See extended methods in the supplements for more details.
Results
Experiment series I: bilateral lung injury
1) PEEP levels and regional compliance
Thirty-seven pigs with bilateral lung injury were included in the first series of experiments. After lung injury, mean PaO2/FiO2 was 123 ± 74 mmHg and CRS was 13 ± 3 mL/cmH2O at PEEP of 10 cmH2O. This model of lung injury was highly recruitable, with a median R/I ratio of 1.24(0.90–1.40).
The three strategies of PEEP titration performed in this study resulted in three different levels of optimal PEEP in this model (Fig. 1): median PEEP was 14(12–14) cmH2O at the highest CRS, 11(10–12) cmH2O at the EIT crossing point, and 8(8–10) cmH2O at slightly positive expiratory PL, p < 0.001 (Fig. 2A).

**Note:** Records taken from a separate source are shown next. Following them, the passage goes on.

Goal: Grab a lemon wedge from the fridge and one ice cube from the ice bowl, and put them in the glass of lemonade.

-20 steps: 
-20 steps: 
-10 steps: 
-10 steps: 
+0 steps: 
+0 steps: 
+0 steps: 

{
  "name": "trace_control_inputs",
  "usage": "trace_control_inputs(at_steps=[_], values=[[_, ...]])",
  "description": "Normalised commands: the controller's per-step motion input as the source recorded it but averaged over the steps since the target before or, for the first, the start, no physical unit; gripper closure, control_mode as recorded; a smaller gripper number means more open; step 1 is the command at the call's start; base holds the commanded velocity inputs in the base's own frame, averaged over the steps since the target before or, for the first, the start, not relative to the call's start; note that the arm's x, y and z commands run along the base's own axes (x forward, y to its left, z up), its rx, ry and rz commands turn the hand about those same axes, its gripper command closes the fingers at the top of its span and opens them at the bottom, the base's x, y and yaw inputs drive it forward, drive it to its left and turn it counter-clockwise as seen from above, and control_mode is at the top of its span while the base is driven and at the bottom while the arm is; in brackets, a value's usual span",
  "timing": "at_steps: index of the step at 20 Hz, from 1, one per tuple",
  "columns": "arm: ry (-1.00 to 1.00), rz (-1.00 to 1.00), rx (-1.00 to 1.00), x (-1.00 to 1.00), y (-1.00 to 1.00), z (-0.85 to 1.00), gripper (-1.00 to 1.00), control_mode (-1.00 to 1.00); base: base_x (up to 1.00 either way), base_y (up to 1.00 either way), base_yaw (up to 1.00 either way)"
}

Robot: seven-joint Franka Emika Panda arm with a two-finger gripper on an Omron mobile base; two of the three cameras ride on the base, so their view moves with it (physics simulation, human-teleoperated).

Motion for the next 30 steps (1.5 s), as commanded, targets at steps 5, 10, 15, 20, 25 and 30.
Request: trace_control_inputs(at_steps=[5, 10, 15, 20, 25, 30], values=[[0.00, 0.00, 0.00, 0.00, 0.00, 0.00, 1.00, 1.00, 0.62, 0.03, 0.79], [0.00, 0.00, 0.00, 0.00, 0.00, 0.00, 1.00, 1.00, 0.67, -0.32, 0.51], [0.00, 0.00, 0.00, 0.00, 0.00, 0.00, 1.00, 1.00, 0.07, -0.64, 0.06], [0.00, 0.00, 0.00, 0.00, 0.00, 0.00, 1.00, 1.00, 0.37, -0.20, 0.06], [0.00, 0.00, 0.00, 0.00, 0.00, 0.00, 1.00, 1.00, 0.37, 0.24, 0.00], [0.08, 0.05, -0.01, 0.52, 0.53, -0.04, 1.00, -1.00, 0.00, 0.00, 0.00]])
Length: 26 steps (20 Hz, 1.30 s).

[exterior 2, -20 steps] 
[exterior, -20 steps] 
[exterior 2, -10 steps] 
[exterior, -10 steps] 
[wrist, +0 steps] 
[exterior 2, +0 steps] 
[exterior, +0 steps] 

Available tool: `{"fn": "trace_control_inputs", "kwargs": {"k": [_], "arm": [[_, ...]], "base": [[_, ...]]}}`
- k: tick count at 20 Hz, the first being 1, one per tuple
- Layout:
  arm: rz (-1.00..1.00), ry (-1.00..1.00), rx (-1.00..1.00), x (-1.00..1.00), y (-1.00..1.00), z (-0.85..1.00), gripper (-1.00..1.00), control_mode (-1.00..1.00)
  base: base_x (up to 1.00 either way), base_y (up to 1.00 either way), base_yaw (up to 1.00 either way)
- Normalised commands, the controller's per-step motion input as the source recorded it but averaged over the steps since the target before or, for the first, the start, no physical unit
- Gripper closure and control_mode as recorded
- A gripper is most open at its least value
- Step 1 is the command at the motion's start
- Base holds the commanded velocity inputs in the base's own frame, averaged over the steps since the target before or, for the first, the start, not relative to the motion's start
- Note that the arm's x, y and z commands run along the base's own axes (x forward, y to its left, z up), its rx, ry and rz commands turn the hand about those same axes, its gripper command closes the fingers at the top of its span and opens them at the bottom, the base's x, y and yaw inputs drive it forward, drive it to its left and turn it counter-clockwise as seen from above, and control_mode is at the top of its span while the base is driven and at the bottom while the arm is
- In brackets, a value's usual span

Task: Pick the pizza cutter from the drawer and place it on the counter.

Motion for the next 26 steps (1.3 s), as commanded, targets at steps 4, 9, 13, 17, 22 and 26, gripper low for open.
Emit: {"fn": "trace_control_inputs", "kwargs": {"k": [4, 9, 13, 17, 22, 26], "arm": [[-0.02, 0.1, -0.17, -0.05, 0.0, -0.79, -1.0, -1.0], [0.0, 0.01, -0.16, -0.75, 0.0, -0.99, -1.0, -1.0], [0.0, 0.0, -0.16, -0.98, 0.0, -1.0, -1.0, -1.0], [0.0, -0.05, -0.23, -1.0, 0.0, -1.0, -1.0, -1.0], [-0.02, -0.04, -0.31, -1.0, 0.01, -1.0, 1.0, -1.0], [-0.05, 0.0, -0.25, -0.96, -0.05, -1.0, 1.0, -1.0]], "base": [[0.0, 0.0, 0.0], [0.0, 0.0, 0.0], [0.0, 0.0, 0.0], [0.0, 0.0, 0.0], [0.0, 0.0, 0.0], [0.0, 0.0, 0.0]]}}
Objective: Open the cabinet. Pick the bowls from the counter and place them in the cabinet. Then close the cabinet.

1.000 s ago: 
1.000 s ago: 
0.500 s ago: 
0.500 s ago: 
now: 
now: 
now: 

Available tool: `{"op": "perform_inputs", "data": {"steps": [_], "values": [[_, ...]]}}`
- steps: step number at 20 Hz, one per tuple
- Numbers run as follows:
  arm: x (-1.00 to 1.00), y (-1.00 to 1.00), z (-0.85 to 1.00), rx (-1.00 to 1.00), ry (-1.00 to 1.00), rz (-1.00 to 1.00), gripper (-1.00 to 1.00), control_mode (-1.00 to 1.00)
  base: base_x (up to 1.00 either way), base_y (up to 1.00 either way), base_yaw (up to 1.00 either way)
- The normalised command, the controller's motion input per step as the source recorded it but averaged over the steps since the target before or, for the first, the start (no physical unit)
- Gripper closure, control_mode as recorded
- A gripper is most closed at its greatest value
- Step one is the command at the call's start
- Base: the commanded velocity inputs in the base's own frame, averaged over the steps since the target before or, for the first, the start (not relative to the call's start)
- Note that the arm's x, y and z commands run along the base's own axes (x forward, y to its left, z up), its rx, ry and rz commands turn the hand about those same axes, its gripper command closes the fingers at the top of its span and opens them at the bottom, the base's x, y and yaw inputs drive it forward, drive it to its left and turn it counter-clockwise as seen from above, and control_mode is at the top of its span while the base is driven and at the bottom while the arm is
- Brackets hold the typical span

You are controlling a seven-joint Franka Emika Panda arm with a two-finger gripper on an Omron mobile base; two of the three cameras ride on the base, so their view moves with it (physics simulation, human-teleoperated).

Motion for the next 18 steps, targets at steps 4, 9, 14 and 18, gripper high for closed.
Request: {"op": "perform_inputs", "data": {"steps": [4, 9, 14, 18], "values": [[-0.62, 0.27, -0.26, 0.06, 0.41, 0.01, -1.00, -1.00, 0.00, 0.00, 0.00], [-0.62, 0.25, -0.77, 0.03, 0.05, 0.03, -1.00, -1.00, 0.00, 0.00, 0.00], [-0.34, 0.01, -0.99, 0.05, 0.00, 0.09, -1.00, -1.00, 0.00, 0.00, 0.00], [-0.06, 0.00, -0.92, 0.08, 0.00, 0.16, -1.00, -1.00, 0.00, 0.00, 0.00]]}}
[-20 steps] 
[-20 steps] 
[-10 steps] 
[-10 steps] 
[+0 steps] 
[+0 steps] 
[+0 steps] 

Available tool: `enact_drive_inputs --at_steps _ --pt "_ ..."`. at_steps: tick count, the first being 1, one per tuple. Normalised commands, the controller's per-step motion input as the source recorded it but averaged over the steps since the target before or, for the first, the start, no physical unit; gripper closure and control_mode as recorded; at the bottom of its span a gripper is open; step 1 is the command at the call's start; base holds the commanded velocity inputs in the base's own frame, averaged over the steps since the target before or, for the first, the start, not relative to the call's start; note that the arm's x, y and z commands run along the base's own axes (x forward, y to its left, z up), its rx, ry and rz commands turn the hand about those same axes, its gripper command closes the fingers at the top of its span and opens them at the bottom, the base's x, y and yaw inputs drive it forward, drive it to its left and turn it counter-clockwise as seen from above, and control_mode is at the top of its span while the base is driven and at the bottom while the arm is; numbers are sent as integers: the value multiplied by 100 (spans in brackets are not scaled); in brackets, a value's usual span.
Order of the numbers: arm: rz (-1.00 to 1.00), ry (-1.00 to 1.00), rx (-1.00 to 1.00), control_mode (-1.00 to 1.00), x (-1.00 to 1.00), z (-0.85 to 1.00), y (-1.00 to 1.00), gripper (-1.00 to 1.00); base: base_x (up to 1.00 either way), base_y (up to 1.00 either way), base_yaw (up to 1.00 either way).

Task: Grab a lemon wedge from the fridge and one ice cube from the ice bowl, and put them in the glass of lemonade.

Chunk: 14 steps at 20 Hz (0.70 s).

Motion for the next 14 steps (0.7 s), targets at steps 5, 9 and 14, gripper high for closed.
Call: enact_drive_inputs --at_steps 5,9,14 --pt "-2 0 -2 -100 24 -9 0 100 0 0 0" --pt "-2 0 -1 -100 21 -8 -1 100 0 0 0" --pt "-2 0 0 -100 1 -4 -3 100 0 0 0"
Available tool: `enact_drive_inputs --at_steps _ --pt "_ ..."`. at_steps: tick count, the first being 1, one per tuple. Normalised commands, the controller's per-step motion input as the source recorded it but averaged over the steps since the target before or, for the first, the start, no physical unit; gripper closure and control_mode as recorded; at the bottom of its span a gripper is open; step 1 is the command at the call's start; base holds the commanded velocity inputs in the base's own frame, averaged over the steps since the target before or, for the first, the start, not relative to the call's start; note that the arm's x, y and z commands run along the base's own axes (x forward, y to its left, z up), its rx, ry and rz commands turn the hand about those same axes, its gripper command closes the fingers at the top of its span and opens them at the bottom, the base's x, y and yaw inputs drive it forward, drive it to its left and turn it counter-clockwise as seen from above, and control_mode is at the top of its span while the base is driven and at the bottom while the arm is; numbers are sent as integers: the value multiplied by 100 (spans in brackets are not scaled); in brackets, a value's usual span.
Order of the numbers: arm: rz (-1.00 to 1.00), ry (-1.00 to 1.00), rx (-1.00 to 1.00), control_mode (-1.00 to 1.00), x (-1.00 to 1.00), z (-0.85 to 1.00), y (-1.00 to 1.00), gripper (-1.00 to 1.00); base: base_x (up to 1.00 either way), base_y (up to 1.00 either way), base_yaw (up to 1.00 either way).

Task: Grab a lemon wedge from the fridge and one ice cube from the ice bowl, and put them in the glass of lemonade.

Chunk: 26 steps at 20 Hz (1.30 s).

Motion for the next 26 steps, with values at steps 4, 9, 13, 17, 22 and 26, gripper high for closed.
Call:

Positive end-expiratory pressure (PEEP) titration in pigs with bilateral lung injury (n = 37) according to three strategies. Black solid line represents the average electrical impedance tomography (EIT) crossing point between collapse and overdistension. Black dashed line represents the average highest respiratory system compliance (CRS). Black dotted line represents the average end-expiratory transpulmonary pressure (PL) slightly positive. Error bars represent standard error
A The optimal positive end-expiratory pressure (PEEP) according to different PEEP titration strategies in pigs with bilateral lung injury (n = 37): CRS, highest respiratory system compliance; EIT, electrical impedance tomography crossing point; and PL, end-expiratory transpulmonary pressure slightly positive. * represents post-hoc p < 0.05. B Regional compliance in bilateral lung injury (n = 37). Black solid line represents the average EIT crossing point between collapse and overdistension. Black dashed line represents the average highest CRS. Black dotted line represents the average end-expiratory PL slightly positive. Error bars represent standard error
There was a moderate correlation between CRS-PEEP and EIT-PEEP (Pearson's r = 0.59, p < 0.001), with a mean difference of 2 cmH2O (Supplemental Fig. 1A), and a weak, non-significant, correlation between CRS-PEEP and PL-PEEP (Pearson's r = 0.16, p = 0.345), with a mean difference of 4 cmH2O (Supplemental Fig. 1B).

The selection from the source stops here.